Bright sunlight and a bad breakfast were two elements of one of the most important days of my life.

A day with equal parts fear, anticipation and confused pride was about to begin.
Emily was already at Hospital Number Three in Changsha. Changsha is Hunan’s capital and Hospital Number Three is an appropriately modern hospital, at least by Chinese standards. Emily’s operation was scheduled for nine o’clock that morning. Any surgery is worrying, but this was a Chinese hospital, my wife and our child. Tense would hardly describe my emotions. Emily would deliver the baby by caesarian, due to her age and the estimated size of the baby. Hospital policy forbade me from being in the room during the operation. So I waited outside with our friend Nancy, our school accountant. Tense would hardly describe my emotions. A doctor came out about nine-thirty and I almost jumped out of my skin.
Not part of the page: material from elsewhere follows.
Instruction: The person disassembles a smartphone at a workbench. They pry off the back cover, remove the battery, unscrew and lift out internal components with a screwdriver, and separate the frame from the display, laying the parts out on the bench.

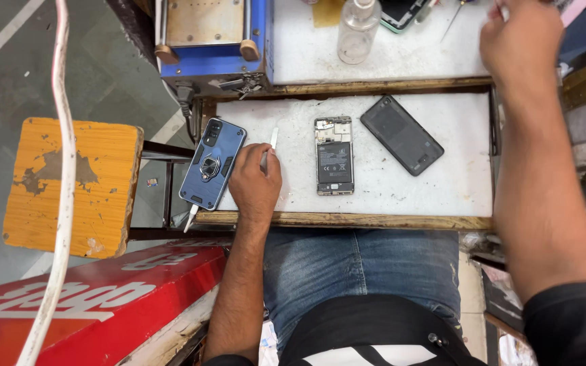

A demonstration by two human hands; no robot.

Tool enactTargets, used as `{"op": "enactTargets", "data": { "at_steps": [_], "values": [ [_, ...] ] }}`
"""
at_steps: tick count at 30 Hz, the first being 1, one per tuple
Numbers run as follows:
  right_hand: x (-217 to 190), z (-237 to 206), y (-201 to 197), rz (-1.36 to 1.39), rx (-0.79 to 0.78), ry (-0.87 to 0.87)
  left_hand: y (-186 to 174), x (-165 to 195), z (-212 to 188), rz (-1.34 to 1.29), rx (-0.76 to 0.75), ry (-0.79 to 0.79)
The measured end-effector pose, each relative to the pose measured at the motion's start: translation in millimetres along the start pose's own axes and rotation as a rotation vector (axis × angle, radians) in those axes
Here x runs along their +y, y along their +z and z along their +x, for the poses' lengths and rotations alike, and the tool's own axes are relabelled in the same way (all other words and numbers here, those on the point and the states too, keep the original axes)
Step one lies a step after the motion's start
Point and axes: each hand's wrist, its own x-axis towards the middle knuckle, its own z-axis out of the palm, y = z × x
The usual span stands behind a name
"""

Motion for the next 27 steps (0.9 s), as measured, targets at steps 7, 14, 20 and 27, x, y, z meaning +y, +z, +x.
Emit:
{"op": "enactTargets", "data": {
  "at_steps": [7,14,20,27],
  "values": [
    [-24.3,-116.3,-49.9,1.133,-0.105,0.863,13.3,5.8,-13.4,-0.242,0.016,-0.018],
    [-122.3,-193.1,-39.3,1.426,-0.607,0.449,35.8,59.4,-38.2,-1.157,-0.405,-0.083],
    [-135.6,-160.0,-36.1,1.282,-0.710,0.469,25.1,70.7,-36.0,-0.751,-0.140,0.048],
    [-117.4,-150.8,-25.7,1.177,-0.519,0.355,48.0,78.3,-35.9,-0.458,-0.055,0.302]
  ]
}}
When he proceeded to lean against the door of the operating room and light up a cigarette I almost throttled the insensitive bastard. Walking, sitting and nervously jumping at every noise occupied the better part of the eternity that was the next quarter hour. Then a nurse came out.
“It’s a boy,” she said.
“No, a girl,” I replied.
“Boy,” she insisted.

We had been told it was going to be a girl a few months before and we were quite happy with that. We had chosen to name her after my father’s mother and had taken to calling the baby Catherine. Dutifully following the nurse down a couple of flights of stairs, and towards a small room I stood and watched as she prepared warm water for the baby’s first bath. The blanket was removed and Catherine was revealed to be “a boy!?!”
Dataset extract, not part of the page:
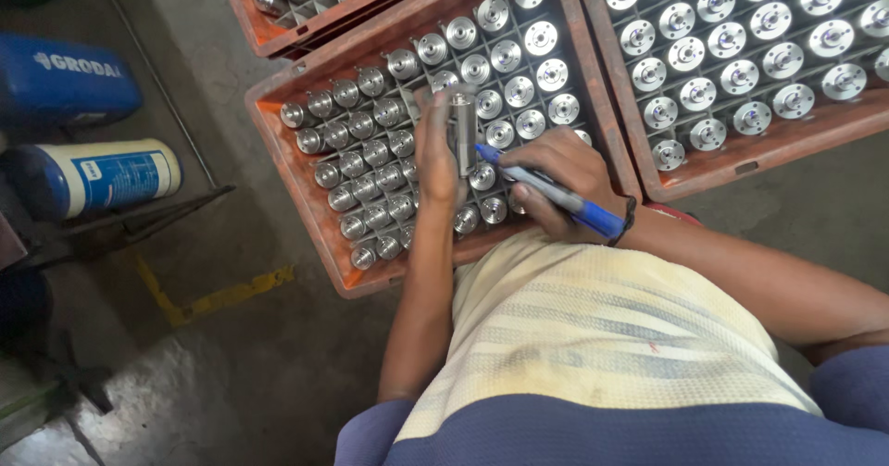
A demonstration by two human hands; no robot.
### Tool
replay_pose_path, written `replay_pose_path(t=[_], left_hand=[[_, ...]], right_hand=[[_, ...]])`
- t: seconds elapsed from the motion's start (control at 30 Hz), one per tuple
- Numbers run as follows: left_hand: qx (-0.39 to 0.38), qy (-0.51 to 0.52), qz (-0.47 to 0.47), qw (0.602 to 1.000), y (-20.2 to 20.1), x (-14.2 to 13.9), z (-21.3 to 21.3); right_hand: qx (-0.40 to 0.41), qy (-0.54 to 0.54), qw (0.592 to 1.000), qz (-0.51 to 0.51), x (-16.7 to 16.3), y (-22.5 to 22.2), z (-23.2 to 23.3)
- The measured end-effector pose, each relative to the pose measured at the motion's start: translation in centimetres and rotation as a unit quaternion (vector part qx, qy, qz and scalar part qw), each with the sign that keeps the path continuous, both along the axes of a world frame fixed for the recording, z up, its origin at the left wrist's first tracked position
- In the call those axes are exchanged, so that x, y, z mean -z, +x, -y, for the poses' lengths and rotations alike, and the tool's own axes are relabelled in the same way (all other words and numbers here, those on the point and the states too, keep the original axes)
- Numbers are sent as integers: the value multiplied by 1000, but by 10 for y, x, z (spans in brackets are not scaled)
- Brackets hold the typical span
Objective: The person repeatedly picks small cylindrical metal parts from a crate, marks each with a blue marker, and returns them to the crate. The process is continuous and repetitive throughout the clip.
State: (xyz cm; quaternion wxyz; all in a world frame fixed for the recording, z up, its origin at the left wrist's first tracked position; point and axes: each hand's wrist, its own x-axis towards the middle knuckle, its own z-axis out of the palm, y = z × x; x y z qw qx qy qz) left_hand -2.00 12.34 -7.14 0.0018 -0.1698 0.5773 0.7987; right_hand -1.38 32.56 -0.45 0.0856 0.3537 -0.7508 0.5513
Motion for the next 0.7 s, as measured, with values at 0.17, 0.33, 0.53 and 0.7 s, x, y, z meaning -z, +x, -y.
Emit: replay_pose_path(t=[0.17,0.33,0.53,0.7], left_hand=[[7,74,-21,997,0,3,-5],[1,66,-33,997,-6,-8,8],[40,-619,-42,783,-16,-53,46],[59,-658,16,750,-31,-41,25]], right_hand=[[-19,25,999,-6,3,1,-3],[-54,43,997,25,3,3,-5],[2,31,999,43,-2,3,-15],[7,36,998,45,-3,4,-15]])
I was shocked, proud, and no more delighted by being Daddy to a boy, but I was mightily confused.
Our little boy, born at 9:48 Beijing time on 29/03/2004, weighing 3.9 kg, and measuring 58 cm was here and being cleaned and polished. He had all his toes, and fingers, brown eyes and pointed ears. My pride was somewhat checked by the fact that I now had to come up with a name.
The months of preparation gave way to the concern for Emily’s recovery and the baby’s health. Anticipation gave way to joy and responsibility, as a new child became part of our lives. Confused pride remains.

Oh yes, the boy’s name is Wyatt Alexis.